In the letter, dated in May or June of 2002 and translated by the U.S., al Qaeda declares that the Emirates is "committing acts of injustice" in order to "appease the Americans' wishes which include: spying, persecution and detainment." In return, the group says they have infiltrated the Emirate government. The letter can be seen here.
"You are well aware that we have infiltrated your security, censorship and monetary agencies along with other agencies that should not be mentioned," the authors write. "Therefore, we warn of the continuation of practicing such policies, which do not serve your interests and will only cost you many problems that will place you in an embarrassing state before your citizens."

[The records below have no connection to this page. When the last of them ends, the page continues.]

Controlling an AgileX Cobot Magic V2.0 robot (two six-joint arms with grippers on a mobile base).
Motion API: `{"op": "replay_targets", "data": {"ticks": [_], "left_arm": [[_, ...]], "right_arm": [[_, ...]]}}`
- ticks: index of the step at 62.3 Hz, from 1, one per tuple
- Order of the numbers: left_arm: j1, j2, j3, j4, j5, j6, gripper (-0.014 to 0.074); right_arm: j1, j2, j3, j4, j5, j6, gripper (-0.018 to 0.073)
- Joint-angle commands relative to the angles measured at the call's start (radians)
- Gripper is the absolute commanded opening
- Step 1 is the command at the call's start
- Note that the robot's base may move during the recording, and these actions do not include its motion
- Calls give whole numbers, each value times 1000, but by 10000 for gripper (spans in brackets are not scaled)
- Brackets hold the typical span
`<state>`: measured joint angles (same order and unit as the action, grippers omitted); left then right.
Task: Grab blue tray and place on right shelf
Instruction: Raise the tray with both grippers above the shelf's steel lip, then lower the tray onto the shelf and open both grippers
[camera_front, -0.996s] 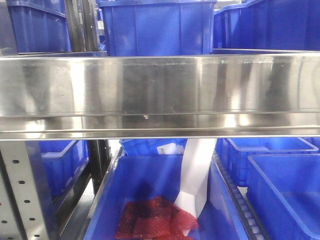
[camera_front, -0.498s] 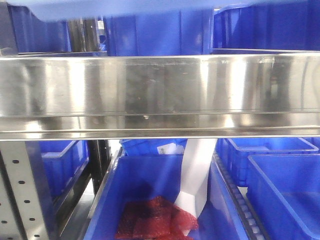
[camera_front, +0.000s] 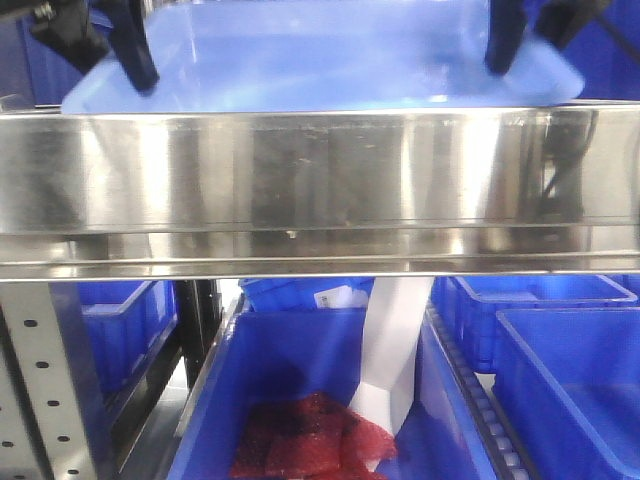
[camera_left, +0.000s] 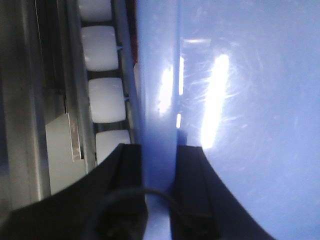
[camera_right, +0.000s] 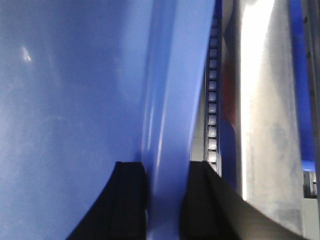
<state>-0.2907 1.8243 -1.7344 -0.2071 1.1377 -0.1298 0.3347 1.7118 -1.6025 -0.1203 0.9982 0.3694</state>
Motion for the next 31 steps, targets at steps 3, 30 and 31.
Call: {"op": "replay_targets", "data": {"ticks": [3,30,31], "left_arm": [[22,-51,-34,-8,-43,7,71],[27,-68,-34,-29,-71,22,558],[24,-72,-34,-31,-71,35,555]], "right_arm": [[-8,-48,-38,-57,-30,-24,274],[-8,-66,-38,-57,-37,-24,631],[-8,-71,-38,-57,-37,-24,629]]}}
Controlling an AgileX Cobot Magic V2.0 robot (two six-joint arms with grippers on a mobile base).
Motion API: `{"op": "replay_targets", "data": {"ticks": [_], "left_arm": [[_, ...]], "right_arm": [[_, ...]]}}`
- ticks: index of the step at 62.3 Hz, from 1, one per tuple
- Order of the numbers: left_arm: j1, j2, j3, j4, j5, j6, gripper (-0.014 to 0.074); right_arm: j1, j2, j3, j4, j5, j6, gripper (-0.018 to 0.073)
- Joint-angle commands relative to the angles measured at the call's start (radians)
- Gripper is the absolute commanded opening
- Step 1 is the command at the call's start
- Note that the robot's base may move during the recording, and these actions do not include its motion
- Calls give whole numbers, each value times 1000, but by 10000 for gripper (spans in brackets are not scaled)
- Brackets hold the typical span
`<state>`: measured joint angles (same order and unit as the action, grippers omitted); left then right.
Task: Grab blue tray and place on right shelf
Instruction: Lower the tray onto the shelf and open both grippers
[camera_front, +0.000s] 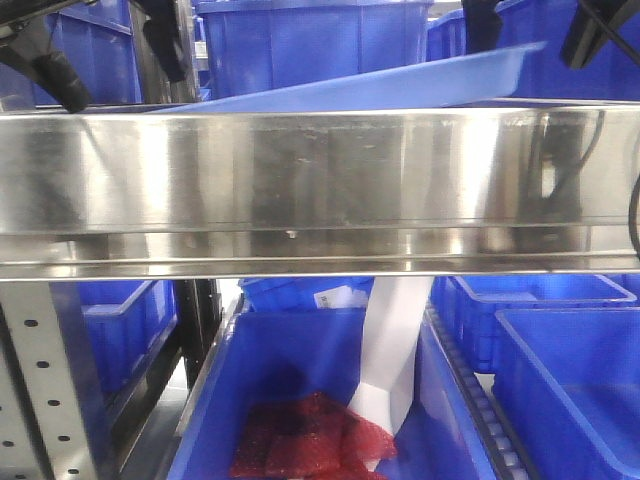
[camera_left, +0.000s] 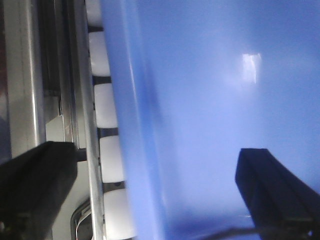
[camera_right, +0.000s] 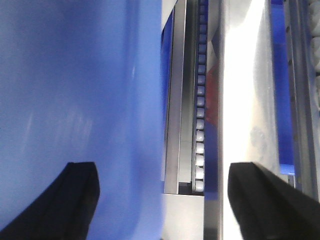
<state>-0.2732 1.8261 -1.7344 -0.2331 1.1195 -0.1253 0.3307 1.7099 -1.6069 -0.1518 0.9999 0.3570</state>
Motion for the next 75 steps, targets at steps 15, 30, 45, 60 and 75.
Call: {"op": "replay_targets", "data": {"ticks": [15,30,45,60,75], "left_arm": [[-44,-217,22,38,-96,60,333],[-97,-498,273,55,-279,60,-36],[-99,-804,590,59,-448,113,-48],[-99,-1123,913,101,-630,113,-48],[-99,-1427,1186,148,-870,139,-48]], "right_arm": [[-3,-196,-32,-25,-31,-12,373],[11,-428,116,-25,-89,-54,51],[16,-716,476,-25,-302,-83,52],[16,-1043,892,-29,-596,-106,52],[16,-1367,1184,-128,-798,-106,52]]}}
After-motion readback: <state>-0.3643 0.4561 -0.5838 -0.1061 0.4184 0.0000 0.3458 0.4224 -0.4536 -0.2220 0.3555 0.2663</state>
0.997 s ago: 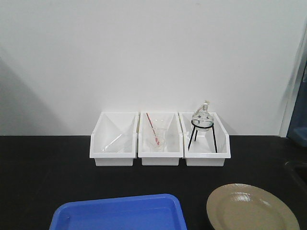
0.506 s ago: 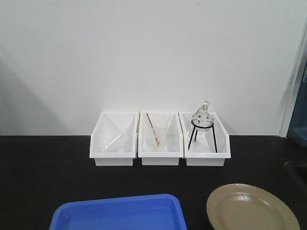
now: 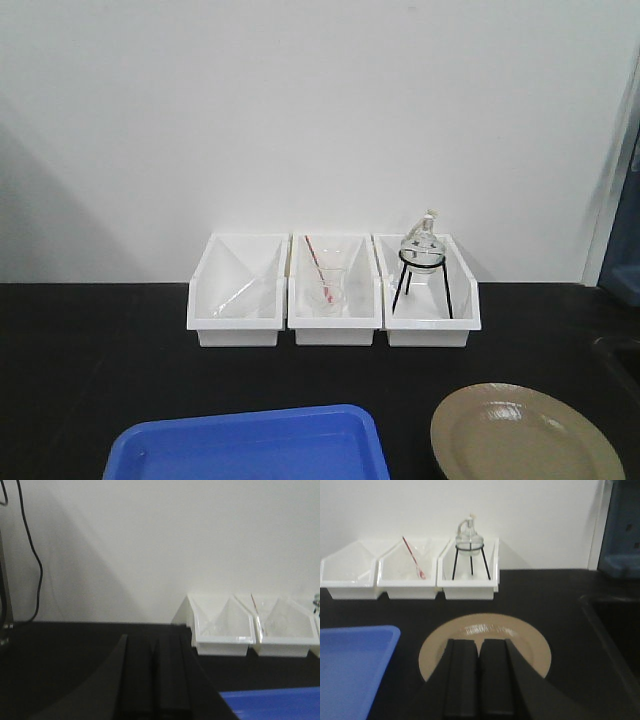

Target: Place disk in tray to left cabinet

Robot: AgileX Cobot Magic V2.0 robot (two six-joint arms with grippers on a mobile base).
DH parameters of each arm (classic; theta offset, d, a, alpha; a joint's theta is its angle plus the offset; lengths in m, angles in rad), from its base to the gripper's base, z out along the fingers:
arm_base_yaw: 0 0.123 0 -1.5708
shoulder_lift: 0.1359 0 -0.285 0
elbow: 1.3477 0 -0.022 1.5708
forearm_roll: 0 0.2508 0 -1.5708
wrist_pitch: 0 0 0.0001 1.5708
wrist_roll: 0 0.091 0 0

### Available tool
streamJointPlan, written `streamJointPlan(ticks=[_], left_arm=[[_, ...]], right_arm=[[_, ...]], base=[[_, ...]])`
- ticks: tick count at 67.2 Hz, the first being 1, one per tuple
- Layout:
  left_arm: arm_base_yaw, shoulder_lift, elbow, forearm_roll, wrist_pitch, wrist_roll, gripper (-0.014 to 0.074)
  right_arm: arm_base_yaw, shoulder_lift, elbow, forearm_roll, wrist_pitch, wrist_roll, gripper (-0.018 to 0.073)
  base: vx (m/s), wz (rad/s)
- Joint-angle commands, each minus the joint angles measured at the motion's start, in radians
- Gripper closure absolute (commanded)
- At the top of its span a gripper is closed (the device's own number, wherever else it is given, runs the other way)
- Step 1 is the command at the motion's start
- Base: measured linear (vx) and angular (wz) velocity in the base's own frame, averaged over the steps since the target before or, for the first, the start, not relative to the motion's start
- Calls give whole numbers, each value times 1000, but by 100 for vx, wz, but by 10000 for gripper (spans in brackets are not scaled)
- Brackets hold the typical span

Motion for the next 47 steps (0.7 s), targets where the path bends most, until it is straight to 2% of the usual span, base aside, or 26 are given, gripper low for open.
streamJointPlan(ticks=[1,10,18,26,30,40,47], left_arm=[[-5,53,-18,-1,-44,6,594],[-5,89,-10,-1,-15,9,558],[-5,95,-10,-1,-13,9,472],[-5,95,-10,-1,-13,9,378],[-5,95,-10,-1,-13,9,343],[-5,95,-10,-1,-13,9,295],[-5,95,-10,-1,-13,9,295]], right_arm=[[-5,92,-38,-13,-89,-1,538],[-5,202,-38,-13,-131,2,473],[-5,292,-38,10,-174,54,344],[-5,374,-38,10,-216,57,198],[-5,409,-38,20,-236,61,162],[-5,472,-42,148,-231,111,129],[-35,491,-122,247,-87,130,129]], base=[[0,0],[0,0],[0,0],[0,0],[0,0],[0,0],[0,0]])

"Our policies are not to operate in your homeland and/or tamper with your security because we are occupied with others which we consider are enemies of this nation," they continue. "If you compel us to do so, we are prepared to postpone our program for a short period and allocate some time for you."
It concludes by asking that the Emirates release all detainees "since [the] September incidents."
The claim that al Qaeda had infiltrated the UAE government seems to raise serious concern as to whether a U.S.-backed plan to turn over 21 ports to a company owned by the country's governing monarchs is sound.
During the initial 30-day review of the port deal, the Coast Guard warned of gaps in intelligence as regards the Arab firm, saying, "There are many intelligence gaps, concerning the potential for DPW or P&O assets to support terrorist operations, that precludes an overall threat assessment" of the potential merger.
"The breadth of the intelligence gaps also infer potential unknown threats against a large number of potential vulnerabilities," the half-page assessment added.
Another assessment by the General Accountability Office -- which has received scant attention -- concluded that the Committee for Foreign Investment, the arm of the Treasury Department that approves such deals, could not possibly conduct a thorough intelligence review in 30 days. It adds that the U.S. has put pressure for the reviews to be conducted faster.
“In complex cases in which national security concerns have been raised ... case documentation we reviewed revealed the significant pressures some agencies face to complete analysis within 23 days,” the GAO said in a 2005 report, noting that the Justice Department “shared our concern with respect to the time constraints imposed by the current process. Specifically, Justice stated that ‘gathering timely and fully vetted input from the intelligence community is critical to a thorough and comprehensive national security assessment. Any potential extension of the time available to the participants for the collection and analysis of that information would be helpful.'"
The GAO report was revealed by ROLL CALL in a relatively unnoticed piece by John Stanton.